Charles Keating started out as an attorney for Carl Lindner, the original owner of AMERICAN CONTINENTAL CORPORATION. According to UC Berkeley professor Dr. Peter Dale Scott, Carl Lindner is a well documented profiteer off the Vietnam war. Lindner is a much bigger player than Keating.

According to Peter Brewton, the star reporter for the HOUSTON POST whose hard hitting exposes have linked the CIA to the looting of 22 other S&Ls, Lindner owned 7 failed S&Ls but has gone virtually unmentioned in regards to the S&L looting scandal. Lindner is reported to be one of the wealthiest men in America and a top financier of the CENTRAL INTELLIGENCE AGENCY.

When Gorbechev came to the United States he visited Carl Lindner. At the same time as Keating was purchasing the AMERICAN CONTINENTAL HQ property, Lindner was transferring almost the total assets of his AMERICAN FINANCIAL CORPORATION (a private company requiring no stockholder reports) into a Honduran company, UNITED BRANDS, taking UNITED BRANDS from a publicly traded to a private company.

UNITED BRANDS was formed when UNITED FRUIT, a CIA front prominent in several Latin American coups, was merged with a second company. CHIQUITA BANANAS is one of UNITED BRANDS well know brand names.

On the deed of Keating’s HQ property it stated “When recorded mail to AMERICAN CONTINENTAL 2621 East Camelback Road, Suite 150, Phoenix, Arizona.” This was just across the hall from General John Singlaub’s U.S. COUNCIL FOR WORLD FREEDOM, the American affiliate headquarters of the WORLD ANTI-COMMUNIST LEAGUE.

General Singlaub’s long CIA career goes all the way back to when he was an OSS agent under the direction of William Casey in France and China during WWII. By purchasing UNITED BRANDS Carl Lindner set himself up to become the world’s greatest financial beneficiary of the CONTRA/HONDURAN aid program which poured billions in U.S. aid into Honduras to the direct enrichment of Lindner’s plantations. Did Lindner send his water boy, Charles Keating, out to Phoenix to facilitate the Contra war with General Singlaub so that Lindner could multiply his fortune?

The summer preceding Keating’s purchase of his headquarters property, Keating headed the media relations group for the JOHN CONNALLY FOR PRESIDENT campaign. With Keating in this section was Jim Brady (soon to become Ronald Reagan’s Press Secretary) and Joyce Downey. Upon arriving in Phoenix, Downey went across the hall to become General Singlaub’s top executive.
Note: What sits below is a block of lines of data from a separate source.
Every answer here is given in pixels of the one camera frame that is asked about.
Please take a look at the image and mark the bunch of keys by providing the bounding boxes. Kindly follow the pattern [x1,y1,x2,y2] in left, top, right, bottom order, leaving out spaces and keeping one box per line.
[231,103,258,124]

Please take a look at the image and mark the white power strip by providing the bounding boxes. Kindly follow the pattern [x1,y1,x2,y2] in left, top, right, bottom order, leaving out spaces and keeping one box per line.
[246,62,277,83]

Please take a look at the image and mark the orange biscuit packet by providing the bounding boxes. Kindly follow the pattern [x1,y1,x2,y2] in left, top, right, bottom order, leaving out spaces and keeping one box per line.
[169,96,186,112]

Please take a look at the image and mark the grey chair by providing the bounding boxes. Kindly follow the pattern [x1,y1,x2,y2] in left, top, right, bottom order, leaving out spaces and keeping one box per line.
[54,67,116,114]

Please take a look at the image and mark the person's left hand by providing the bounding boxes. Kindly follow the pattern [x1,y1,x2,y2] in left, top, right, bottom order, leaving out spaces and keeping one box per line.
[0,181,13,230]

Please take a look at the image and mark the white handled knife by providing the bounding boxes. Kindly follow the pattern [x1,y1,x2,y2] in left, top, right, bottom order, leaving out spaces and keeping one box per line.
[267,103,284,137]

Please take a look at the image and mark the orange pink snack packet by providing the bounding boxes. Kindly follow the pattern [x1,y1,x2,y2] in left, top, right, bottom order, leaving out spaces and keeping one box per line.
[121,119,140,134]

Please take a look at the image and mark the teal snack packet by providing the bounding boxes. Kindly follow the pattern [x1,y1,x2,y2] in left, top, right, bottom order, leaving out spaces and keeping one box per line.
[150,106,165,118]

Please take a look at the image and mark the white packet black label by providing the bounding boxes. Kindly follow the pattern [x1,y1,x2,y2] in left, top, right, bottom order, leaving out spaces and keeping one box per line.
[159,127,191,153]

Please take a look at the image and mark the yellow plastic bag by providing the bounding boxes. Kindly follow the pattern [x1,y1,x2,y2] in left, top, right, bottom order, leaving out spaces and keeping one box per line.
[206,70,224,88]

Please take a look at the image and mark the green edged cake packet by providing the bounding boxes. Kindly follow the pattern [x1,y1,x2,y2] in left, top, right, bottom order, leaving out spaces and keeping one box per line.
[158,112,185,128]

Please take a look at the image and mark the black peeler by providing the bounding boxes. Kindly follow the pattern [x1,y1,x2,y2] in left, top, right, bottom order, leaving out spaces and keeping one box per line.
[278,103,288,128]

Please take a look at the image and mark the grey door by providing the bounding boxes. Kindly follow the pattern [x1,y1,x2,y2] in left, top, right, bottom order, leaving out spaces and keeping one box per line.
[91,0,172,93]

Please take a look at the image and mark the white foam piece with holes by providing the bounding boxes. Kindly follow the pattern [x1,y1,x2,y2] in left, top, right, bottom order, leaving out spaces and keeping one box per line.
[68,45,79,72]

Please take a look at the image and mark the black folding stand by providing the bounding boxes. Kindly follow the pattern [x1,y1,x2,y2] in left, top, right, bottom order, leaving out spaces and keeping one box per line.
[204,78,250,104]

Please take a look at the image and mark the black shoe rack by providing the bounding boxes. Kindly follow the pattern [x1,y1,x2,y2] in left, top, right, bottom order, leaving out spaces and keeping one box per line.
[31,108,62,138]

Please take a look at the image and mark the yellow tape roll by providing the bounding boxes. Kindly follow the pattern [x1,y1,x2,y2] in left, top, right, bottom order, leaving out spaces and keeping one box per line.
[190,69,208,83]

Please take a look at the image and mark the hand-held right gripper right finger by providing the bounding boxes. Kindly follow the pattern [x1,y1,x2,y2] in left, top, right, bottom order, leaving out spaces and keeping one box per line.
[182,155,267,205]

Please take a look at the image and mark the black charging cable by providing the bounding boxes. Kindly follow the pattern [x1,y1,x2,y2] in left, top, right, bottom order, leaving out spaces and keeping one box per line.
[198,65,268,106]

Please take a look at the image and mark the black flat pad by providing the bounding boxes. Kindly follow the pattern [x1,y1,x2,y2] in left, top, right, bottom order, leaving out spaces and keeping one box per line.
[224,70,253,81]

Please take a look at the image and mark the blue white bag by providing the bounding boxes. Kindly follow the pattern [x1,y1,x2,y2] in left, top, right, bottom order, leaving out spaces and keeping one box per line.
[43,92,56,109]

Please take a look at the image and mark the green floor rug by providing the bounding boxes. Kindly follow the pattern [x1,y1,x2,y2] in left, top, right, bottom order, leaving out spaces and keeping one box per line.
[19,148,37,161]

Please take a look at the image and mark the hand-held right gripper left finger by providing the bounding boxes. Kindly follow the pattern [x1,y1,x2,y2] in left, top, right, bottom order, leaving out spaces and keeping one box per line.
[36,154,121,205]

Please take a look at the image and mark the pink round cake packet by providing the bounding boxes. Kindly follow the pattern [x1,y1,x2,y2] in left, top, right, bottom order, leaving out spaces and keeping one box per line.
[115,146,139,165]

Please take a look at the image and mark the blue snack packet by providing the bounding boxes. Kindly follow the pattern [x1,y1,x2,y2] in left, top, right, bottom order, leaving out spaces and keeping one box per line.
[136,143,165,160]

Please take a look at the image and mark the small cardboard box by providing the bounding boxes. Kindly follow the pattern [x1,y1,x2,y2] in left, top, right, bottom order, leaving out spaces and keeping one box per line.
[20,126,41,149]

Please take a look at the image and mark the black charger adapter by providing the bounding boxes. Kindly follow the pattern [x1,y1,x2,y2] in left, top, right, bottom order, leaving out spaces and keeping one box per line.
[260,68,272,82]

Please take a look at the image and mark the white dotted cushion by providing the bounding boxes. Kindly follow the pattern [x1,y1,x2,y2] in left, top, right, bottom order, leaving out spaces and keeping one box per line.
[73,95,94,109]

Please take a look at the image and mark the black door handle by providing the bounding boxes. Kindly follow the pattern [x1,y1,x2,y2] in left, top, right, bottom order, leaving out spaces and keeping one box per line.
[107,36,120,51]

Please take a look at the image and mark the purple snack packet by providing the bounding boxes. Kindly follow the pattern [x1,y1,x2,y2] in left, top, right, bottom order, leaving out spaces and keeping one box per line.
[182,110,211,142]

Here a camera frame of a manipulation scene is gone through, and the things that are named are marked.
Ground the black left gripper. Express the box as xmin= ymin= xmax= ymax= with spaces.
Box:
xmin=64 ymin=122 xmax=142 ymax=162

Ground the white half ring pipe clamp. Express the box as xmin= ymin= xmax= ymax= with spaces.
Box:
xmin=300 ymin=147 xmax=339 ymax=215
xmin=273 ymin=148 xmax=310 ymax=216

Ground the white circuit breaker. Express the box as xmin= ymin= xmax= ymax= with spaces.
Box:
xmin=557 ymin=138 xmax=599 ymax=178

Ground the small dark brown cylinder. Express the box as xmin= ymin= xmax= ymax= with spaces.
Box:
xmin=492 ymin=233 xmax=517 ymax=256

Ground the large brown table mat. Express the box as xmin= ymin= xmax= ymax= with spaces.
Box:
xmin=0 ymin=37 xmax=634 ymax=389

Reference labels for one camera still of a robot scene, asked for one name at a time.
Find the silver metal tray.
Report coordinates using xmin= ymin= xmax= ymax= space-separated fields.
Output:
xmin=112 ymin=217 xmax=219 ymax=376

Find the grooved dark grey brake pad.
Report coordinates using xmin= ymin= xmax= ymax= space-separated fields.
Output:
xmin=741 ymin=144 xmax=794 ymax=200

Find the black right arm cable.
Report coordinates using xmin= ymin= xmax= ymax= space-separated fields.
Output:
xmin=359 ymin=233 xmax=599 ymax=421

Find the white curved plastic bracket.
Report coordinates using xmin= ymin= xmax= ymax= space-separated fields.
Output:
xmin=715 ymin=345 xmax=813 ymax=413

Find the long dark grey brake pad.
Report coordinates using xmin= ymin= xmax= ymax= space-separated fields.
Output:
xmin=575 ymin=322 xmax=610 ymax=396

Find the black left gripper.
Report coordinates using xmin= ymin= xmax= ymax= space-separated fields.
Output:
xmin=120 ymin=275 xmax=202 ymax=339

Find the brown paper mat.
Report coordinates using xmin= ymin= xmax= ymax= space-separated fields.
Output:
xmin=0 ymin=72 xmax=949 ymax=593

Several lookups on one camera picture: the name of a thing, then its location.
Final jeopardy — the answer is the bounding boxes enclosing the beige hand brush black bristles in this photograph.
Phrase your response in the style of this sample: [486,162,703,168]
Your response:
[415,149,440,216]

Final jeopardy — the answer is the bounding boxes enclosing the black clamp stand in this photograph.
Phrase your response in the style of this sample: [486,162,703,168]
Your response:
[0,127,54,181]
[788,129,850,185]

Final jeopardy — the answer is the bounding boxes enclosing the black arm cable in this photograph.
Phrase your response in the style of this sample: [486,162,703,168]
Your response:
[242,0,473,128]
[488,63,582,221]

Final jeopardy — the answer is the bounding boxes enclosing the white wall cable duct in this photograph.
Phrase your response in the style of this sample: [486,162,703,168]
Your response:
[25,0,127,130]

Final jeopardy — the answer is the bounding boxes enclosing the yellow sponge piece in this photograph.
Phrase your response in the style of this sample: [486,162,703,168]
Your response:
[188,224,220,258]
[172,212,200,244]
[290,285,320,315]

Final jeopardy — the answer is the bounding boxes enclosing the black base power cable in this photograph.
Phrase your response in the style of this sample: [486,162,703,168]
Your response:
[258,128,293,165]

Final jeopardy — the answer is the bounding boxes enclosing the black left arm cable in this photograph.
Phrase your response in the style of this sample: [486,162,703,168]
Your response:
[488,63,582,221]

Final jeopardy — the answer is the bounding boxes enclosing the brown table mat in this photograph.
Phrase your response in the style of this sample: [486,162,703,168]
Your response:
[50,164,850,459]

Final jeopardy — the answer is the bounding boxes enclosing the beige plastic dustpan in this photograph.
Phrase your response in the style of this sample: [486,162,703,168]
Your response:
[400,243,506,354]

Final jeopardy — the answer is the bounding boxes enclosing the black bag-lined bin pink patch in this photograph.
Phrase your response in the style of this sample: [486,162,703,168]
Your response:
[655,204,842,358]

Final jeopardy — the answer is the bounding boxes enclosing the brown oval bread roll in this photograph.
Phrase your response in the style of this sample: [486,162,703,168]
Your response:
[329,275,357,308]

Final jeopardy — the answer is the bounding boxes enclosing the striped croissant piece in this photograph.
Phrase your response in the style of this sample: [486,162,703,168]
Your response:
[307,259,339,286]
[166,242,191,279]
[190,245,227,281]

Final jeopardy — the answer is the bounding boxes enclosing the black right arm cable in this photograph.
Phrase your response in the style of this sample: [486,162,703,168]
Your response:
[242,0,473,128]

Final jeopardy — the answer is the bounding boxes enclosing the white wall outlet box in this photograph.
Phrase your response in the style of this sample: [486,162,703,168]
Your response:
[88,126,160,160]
Former Texas Governor Conally’s son Mark later became an AMERICAN CONTINENTAL executive after serving as an aide to “Keating Five” Senator John McCain.

In a very complicated way all this bleeds into Keating’s transactions with BANK OF CREDIT AND COMMERCE INTERNATIONAL (BCCI). It is beyond dispute that before it was exposed, BCCI was the largest corporate crime network the world had ever known.

Even TIME MAGAZINE ran a cover story explaining how BCCI had become the favored means of moving dirty money for not only the Medullin Cocaine Cartel, but for the PLO, MOSSAD, Abu Nadal and the CIA as well as various countries like Saudi Arabia and North Korea.

For anyone looking for the possibilities that Keating was laundering illegal funds for Singlaub’s Contras campaign, any transactions with BCCI would set off all kinds of bells and whistles.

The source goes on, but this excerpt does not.